Key take-home points include:
  • The USPSTF recommends exercise or physical therapy and vitamin D supplementation to prevent falls in community-dwelling adults aged 65 years or older who are at increased risk for falls (B Recommendation).
    • More specifically…
      • There is high certainty that exercise or physical therapy has moderate net benefit in preventing falls in older adults
      • There is moderate certainty that vitamin D supplementation has moderate net benefit in preventing falls in older adults (with meta-analysis showing a number needed to treat of 10 to prevent one fall) 
  • No single recommended tool or brief approach can reliably identify older adults at increased risk for falls, but several reasonable and feasible approaches are available for primary care clinicians. See the Clinical Considerations section for additional information on risk assessment. 
  • The USPSTF does not recommend automatically performing an in-depth multifactorial risk assessment in conjunction with comprehensive management of identified risks to prevent falls in community-dwelling adults aged 65 years or older because the likelihood of benefit is small. In determining whether this service is appropriate in individual cases, patients and clinicians should consider the balance of benefits and harms on the basis of the circumstances of prior falls, comorbid medical conditions, and patient values (C Recommendation).
    • There is moderate certainty that multifactorial risk assessment with comprehensive management of identified risks has a small net benefit in preventing falls in older adults

Keep in mind that these recommendations apply to screening and prevention for the general population of adults age 65 and older in ambulatory care, and may need to be tailored to the kinds of high-risk patients that are often seen in geriatrics and palliative care practice.

by: Mike Steinman

Comments

Helen Chen said…
Thanks, Mike for drawing attention to this amidst the sturm und drang of their PSA recommendations. A grumpy specialist (ok urologist) I know asked whether clinicians actually change practice behavior based on USPSTF guidelines. At least in the case of falls, I do hope that more PCPs will, though as you mention, this is probably not enough for the higher risk people we generally see in geriatrics.
Lindsey Yourman said…
Hi GeriPalers, I'm a third year Internal medicine resident that is going to be giving a talk to my classmates about Fall Prevention in Community-Dwelling Elders, and will focus on the USPSTF recommendations of physical therapy and Vitamin D, as well as the December 2013 consensus statement by the AGS society that all older adults should be given 1000IU daily Vitamin D (with some caveats, without even having to check lab tests).

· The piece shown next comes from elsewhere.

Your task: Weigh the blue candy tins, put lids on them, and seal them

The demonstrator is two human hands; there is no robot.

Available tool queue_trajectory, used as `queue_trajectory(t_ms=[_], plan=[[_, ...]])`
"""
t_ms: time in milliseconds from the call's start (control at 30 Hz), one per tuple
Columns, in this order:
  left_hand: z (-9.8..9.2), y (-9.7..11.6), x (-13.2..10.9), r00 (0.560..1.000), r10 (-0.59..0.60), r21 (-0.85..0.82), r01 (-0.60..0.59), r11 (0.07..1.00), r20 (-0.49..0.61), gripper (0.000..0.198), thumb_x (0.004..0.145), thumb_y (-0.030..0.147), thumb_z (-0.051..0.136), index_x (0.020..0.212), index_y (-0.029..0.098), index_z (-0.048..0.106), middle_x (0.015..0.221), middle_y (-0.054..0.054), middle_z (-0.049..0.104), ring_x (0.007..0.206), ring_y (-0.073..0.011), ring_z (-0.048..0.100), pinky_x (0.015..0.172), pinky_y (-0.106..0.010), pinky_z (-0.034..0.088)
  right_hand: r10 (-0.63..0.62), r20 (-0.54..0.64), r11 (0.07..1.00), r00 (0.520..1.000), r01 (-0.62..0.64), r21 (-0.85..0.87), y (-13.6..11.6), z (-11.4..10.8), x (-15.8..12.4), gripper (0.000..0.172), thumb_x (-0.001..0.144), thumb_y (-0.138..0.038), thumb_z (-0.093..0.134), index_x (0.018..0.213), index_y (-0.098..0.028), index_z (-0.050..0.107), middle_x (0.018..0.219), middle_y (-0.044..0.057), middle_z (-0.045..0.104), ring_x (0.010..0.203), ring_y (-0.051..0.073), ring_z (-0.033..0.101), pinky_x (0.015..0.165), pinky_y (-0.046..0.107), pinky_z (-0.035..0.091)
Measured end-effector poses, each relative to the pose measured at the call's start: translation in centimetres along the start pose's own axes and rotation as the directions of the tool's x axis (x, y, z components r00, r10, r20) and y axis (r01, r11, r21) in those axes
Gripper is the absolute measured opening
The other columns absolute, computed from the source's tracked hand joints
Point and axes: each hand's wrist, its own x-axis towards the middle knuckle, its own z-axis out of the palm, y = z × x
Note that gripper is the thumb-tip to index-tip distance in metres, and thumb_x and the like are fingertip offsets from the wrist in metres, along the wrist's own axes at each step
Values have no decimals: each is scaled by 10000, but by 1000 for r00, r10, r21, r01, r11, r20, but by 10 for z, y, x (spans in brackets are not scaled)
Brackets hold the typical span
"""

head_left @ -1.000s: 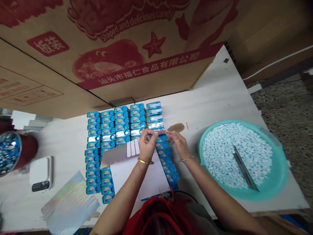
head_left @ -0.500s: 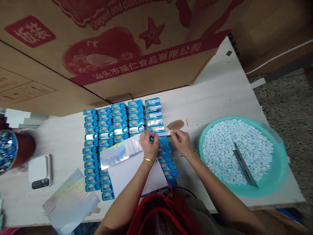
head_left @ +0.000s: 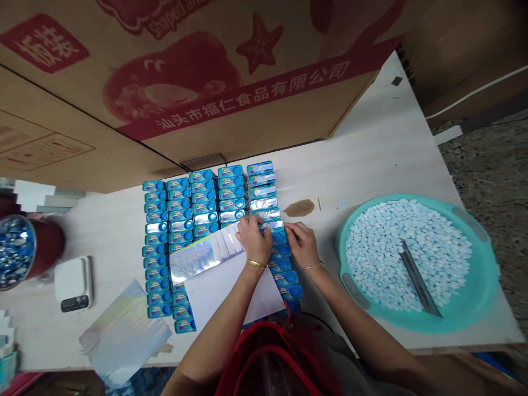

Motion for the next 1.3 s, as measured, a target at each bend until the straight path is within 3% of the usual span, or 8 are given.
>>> queue_trajectory(t_ms=[167, 267, 367, 467, 633, 767, 933, 1300], plan=[[3, 2, -4, 999, 39, -18, -39, 999, 11, 99, 776, 174, 588, 838, 231, 640, 1018, -84, 541, 974, -279, 493, 752, -384, 354, -32, 181, 988, 983, 59, -145, 4, -5, -8, 403, 879, -149, 356, 1139, -169, 663, 733, 35, 577, 662, 164, 557, 646, 297, 414], [-20, -13, -4, 987, 159, -97, -159, 983, -10, 133, 808, 190, 565, 892, 234, 659, 1012, -89, 576, 965, -278, 505, 765, -394, 359, -21, 221, 939, 975, 95, -330, 3, -17, -2, 413, 861, -133, 362, 1153, -143, 654, 812, 78, 622, 781, 204, 582, 730, 336, 402], [-68, -55, 0, 951, 285, -62, -293, 954, -120, 272, 864, 211, 487, 1096, 255, 622, 1110, -88, 598, 1030, -269, 512, 848, -414, 353, -24, 82, 922, 996, 54, -384, -12, -24, 3, 393, 901, -203, 372, 1215, -130, 597, 922, 114, 637, 876, 241, 576, 783, 368, 393], [-112, -113, 3, 958, 253, 135, -235, 963, -136, 383, 886, 268, 460, 1261, 245, 530, 1270, -109, 551, 1156, -305, 465, 919, -452, 330, -88, 36, 941, 995, 95, -325, -45, -18, 4, 375, 925, -269, 388, 1233, -148, 563, 977, 121, 625, 917, 256, 565, 817, 385, 392], [-117, -172, -3, 955, 289, 282, -294, 913, 60, 300, 830, 357, 581, 1098, 222, 597, 1303, -125, 532, 1236, -318, 419, 975, -479, 298, -266, 201, 913, 943, 313, -261, -113, 28, -1, 356, 932, -286, 399, 1227, -176, 565, 1168, 141, 571, 1093, 283, 496, 900, 408, 378], [-109, -172, -10, 946, 322, 177, -323, 930, 36, 136, 891, 300, 492, 919, 200, 581, 1047, -85, 638, 1020, -233, 545, 924, -411, 322, -351, 394, 828, 850, 478, -293, -137, 72, -1, 367, 932, -247, 416, 1267, -171, 544, 1291, 134, 542, 1215, 298, 409, 1000, 446, 285], [-127, -166, -10, 910, 411, 125, -415, 901, 60, 170, 912, 280, 460, 979, 217, 603, 911, -50, 660, 904, -198, 572, 948, -405, 299, -250, 557, 836, 792, 466, -288, -139, 97, 8, 261, 946, -246, 412, 971, -188, 665, 911, 93, 683, 933, 253, 544, 894, 411, 302], [-120, -167, -46, 807, 591, 137, -585, 799, 0, 161, 869, 193, 496, 935, 241, 634, 1142, -89, 636, 1073, -239, 540, 897, -421, 384, -79, 517, 926, 853, 255, -279, -124, 108, 16, 228, 914, -243, 457, 839, -205, 669, 918, 51, 716, 913, 214, 582, 770, 327, 286]])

I wanted to question the group whether:
a) any particular physical therapy classes or home exercises have been helpful for preventing falls in their older patients? have people found it easy to get Medicare and/or Medical to cover adequate outpatient physical therapy?

b) any opinions on the new AGS consensus statement that ALL older adults (regardless of fall risk), should receive at least 1000IU daily of Vitamin D (without need to check laboratory tests)?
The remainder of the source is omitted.